In 2007 the number of those living with the virus in the UK increased to an estimated 77,400 and there were 7,734 new diagnoses. Today, to mark next week's 20th World Aids Day, we publish the views of four people who have the virus. Their circumstances are different but they lead normal lives, frustrated only by ignorance about their condition and the discrimination that results.
There is a further worrying offshoot of the positive change in the outlook for those with HIV, and that is the complacency about contracting the virus that is creeping into developed countries where treatment is available. In undeveloped countries the outlook remains bleak. Worldwide, 33 million people are infected with HIV; two million died of Aids last year.
Paul Fleming, 44, fundraising manager
I see my doctor every four months and he tells me that probably something else will get me - old age, heart attack, if not the 55 bus. I've been positive for six years and I'm still not on any medication; there's no difference in my bloods between now and six years ago. There's nothing to do.
When I found out I was positive I was disappointed, angry, sad. It was an accident, I should have been more vigilant. I suffered from a bit of depression that sometimes recurs, but what are you going to do? Sit at home and feel sorry for yourself or get on with it? You question what you're doing in life, you feel that time is more precious. I changed my job. Before I was at a management training company, now I work in the not-for-profit sector, which is less stressful and I feel that I'm doing something useful.
I haven't always been open about it. The gay community is more accepting because still, statistically, more of us are getting infected than the rest of the UK population - our defences have come down and there's a bit of complacency because it's not a death sentence. Peculiar psychology, really.

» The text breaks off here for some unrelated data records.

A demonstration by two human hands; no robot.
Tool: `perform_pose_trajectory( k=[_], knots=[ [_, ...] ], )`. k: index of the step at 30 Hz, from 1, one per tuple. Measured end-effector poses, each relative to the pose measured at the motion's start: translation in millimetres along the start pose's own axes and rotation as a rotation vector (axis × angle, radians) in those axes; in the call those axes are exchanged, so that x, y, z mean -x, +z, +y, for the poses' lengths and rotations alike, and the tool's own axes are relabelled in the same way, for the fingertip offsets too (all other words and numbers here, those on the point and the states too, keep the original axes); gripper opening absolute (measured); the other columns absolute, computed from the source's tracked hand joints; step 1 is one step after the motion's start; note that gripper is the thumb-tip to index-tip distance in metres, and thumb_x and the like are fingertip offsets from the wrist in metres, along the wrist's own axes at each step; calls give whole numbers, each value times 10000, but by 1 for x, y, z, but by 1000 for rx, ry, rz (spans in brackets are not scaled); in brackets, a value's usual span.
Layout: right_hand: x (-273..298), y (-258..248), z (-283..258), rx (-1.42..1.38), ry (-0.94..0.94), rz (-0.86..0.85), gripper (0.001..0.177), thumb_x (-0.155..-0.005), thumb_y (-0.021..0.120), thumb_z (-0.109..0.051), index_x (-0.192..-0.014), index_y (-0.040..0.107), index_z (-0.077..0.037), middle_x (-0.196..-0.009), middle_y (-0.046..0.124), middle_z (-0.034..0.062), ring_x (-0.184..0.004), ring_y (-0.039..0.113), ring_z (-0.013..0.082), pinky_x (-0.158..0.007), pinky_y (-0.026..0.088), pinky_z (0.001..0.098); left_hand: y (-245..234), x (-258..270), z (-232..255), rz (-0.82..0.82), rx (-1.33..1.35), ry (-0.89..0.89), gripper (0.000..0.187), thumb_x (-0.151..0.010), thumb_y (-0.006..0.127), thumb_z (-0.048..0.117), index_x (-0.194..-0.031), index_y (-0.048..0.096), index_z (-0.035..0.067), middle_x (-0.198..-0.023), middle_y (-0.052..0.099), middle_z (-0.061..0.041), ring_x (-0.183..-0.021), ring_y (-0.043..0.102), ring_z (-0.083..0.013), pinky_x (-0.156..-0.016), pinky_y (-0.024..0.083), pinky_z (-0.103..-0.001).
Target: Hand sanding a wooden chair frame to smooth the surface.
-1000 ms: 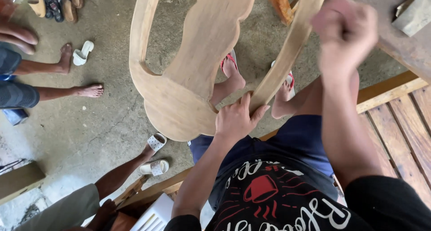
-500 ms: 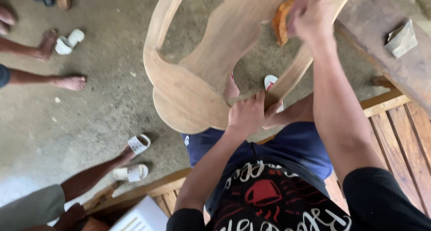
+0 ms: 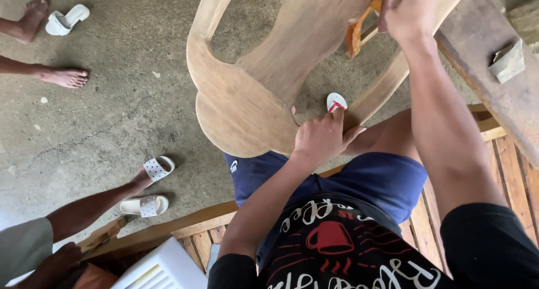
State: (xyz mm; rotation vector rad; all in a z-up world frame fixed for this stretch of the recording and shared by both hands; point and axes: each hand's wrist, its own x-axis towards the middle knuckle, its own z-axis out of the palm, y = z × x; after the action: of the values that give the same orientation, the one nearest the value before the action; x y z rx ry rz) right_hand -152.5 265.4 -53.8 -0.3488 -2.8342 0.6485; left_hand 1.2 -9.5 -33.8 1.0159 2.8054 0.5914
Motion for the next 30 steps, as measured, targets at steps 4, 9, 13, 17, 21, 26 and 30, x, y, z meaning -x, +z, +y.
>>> perform_pose_trajectory(
  k=[4,9,13,17,21,26,30],
  knots=[
    [16,-12,-14,-1,234,-50,166,-987,594,69,-1129,620,152,-1009,701,226,-793,723,276,-663,661,285,-2,-3,2,-84,73,-67,725,-921,354,685,-1079,585,16,-696,664,-98,-495,667,-348,-328,464,-442],
    [3,0,-14,-21,102,-21,309,-831,539,201,-976,659,-43,-1025,637,127,-884,600,281,-624,528,393,-9,-2,2,-68,96,-32,774,-920,382,663,-1244,566,-16,-751,692,-102,-516,668,-350,-361,486,-444],
    [19,7,4,103,26,99,128,-992,539,92,-1029,653,139,-755,727,137,-443,634,105,-297,489,149,-8,-4,1,-140,136,-68,795,-919,362,654,-1278,527,-36,-772,696,-121,-570,679,-388,-400,490,-498],
    [6,9,-5,19,99,3,238,-872,557,163,-999,617,-29,-946,599,116,-784,552,254,-596,473,401,-5,-2,3,-122,73,-31,739,-921,360,668,-1184,556,6,-692,652,-94,-479,644,-361,-329,453,-445],
    [12,10,17,-130,-49,183,213,-911,509,27,-946,712,-23,-785,706,137,-653,681,283,-525,523,405,-11,-3,6,-125,103,-76,780,-912,365,658,-1318,544,16,-760,708,-120,-554,678,-393,-361,480,-501],
    [20,-4,15,-109,235,-18,360,-723,626,148,-838,449,-144,-804,451,50,-793,476,206,-629,395,404,-1,3,6,-77,30,-23,719,-921,402,648,-1234,584,26,-622,666,-108,-503,660,-356,-354,463,-460],
    [-4,24,14,-143,121,34,178,-964,499,11,-801,494,-60,-807,580,117,-753,581,277,-589,409,481,7,0,4,135,-39,29,578,-927,488,658,-842,542,88,-541,586,-48,-429,625,-273,-298,413,-382]
  ],
)
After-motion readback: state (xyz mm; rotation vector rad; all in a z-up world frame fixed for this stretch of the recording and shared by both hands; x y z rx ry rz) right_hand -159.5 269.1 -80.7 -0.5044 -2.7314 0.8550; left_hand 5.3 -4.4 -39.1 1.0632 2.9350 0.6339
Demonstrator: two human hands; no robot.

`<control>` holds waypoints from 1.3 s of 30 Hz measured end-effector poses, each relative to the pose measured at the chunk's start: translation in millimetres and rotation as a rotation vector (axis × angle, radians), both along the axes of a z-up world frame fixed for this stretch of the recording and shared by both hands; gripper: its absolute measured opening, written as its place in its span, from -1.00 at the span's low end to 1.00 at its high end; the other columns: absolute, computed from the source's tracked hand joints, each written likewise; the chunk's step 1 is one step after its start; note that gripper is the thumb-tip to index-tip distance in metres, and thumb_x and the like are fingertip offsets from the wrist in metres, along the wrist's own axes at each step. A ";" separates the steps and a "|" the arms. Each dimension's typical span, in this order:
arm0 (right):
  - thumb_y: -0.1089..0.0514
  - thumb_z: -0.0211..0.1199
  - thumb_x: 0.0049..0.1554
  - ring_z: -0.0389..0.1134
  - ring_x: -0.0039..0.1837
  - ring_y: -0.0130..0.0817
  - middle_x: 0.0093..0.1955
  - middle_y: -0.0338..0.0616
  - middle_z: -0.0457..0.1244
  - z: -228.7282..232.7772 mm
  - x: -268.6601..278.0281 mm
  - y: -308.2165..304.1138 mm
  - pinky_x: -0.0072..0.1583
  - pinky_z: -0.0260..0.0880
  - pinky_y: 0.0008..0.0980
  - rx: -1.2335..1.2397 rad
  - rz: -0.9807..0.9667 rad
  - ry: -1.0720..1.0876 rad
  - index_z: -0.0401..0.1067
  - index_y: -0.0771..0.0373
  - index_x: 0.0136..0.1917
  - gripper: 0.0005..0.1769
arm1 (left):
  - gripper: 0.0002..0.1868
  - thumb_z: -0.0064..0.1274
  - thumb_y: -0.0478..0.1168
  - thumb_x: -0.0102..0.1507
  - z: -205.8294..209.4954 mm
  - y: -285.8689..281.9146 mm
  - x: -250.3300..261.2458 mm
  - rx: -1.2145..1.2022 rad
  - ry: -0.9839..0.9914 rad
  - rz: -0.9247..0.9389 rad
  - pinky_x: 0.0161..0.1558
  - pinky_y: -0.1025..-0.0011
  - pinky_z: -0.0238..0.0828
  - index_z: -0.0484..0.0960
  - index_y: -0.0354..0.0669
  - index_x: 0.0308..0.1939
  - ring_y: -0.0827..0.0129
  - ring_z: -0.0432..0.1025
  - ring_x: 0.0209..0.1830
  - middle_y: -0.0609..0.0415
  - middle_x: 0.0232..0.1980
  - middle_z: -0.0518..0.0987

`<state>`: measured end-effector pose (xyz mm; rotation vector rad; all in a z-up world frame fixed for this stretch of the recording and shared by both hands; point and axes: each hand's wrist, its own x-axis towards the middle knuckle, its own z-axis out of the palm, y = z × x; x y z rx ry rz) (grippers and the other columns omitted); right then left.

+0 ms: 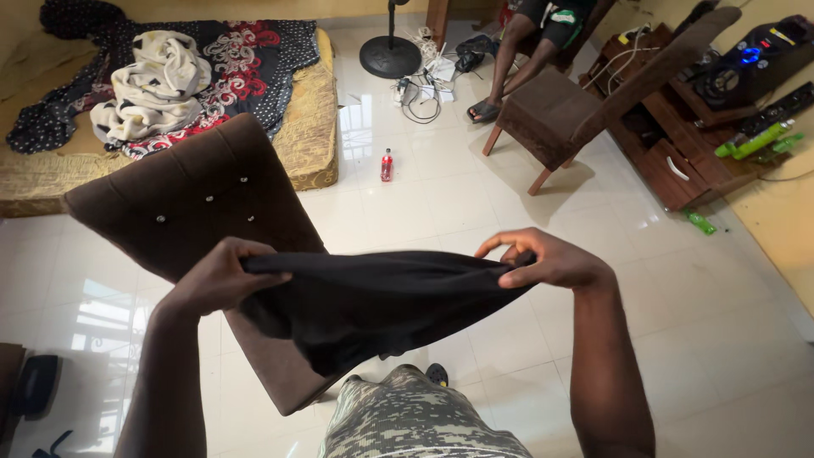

I don't expect to drop dead next week, next year or next decade. You're managing a long-term condition that for someone as lucky as me is less burdensome than having diabetes. I don't want to belittle the gravity of the situation but daily life is fairly normal. I eat well, work out - I've just done a 10km run in 53 minutes. But my luck is probably down to my genes.
I forget about it, yes. Initially, on receipt of the diagnosis, the issues seemed huge - like an elephant in a small room, you're thinking about it all the time. Everything you do is associated with it and everything that happens is because of it, which may not be true.
As time goes by the elephant shrinks; now he's just a mouse that scrabbles a couple of times when I need to go to the doctor. It hasn't gone away but most of the time it's not in my mind.
Jenny, 42, charity volunteer
I was feeling well, looking well. I remember telling the doctor, ‘This is not my result'. My husband tested negative; how could he be negative and me positive? So we did another test and I was still positive. But I come from Rwanda and given that most of us have been raped I must have contracted it during the rapes when I was 25. My husband couldn't deal with my HIV status, so he left me.
Then I had to cope with pregnancy and my little boy. He's not HIV positive, which is a big relief. When they find out that you're HIV positive they give you treatment during the pregnancy and the child is treated when they are born. I had a Caesarian but now many women with a low blood count can have babies through the birth canal. Also there's what they call sperm wash for men who have the virus. You can have a healthy baby and a healthy relationship if you use protection. My current boyfriend is not HIV positive but we are in a healthy, happy relationship: he trusts me, I trust him, we use condoms and there is no risk.
The biggest problem is the stigma and ignorance and the fear of being rejected if you disclose. I came to the UK in 1999 and at a Home Office interview in 2004 the interviewer said she wouldn't conduct the interview until I produced a letter from my doctor saying that my HIV status was not contagious. She called it Aids. I explained that she couldn't get HIV from meeting me, she argued and a crowd gathered to look at this woman who had HIV. That was the most humiliating thing that ever happened to me. I complained to the Home Office and they wrote back saying that they had to protect their staff. Eventually I got my British citizenship.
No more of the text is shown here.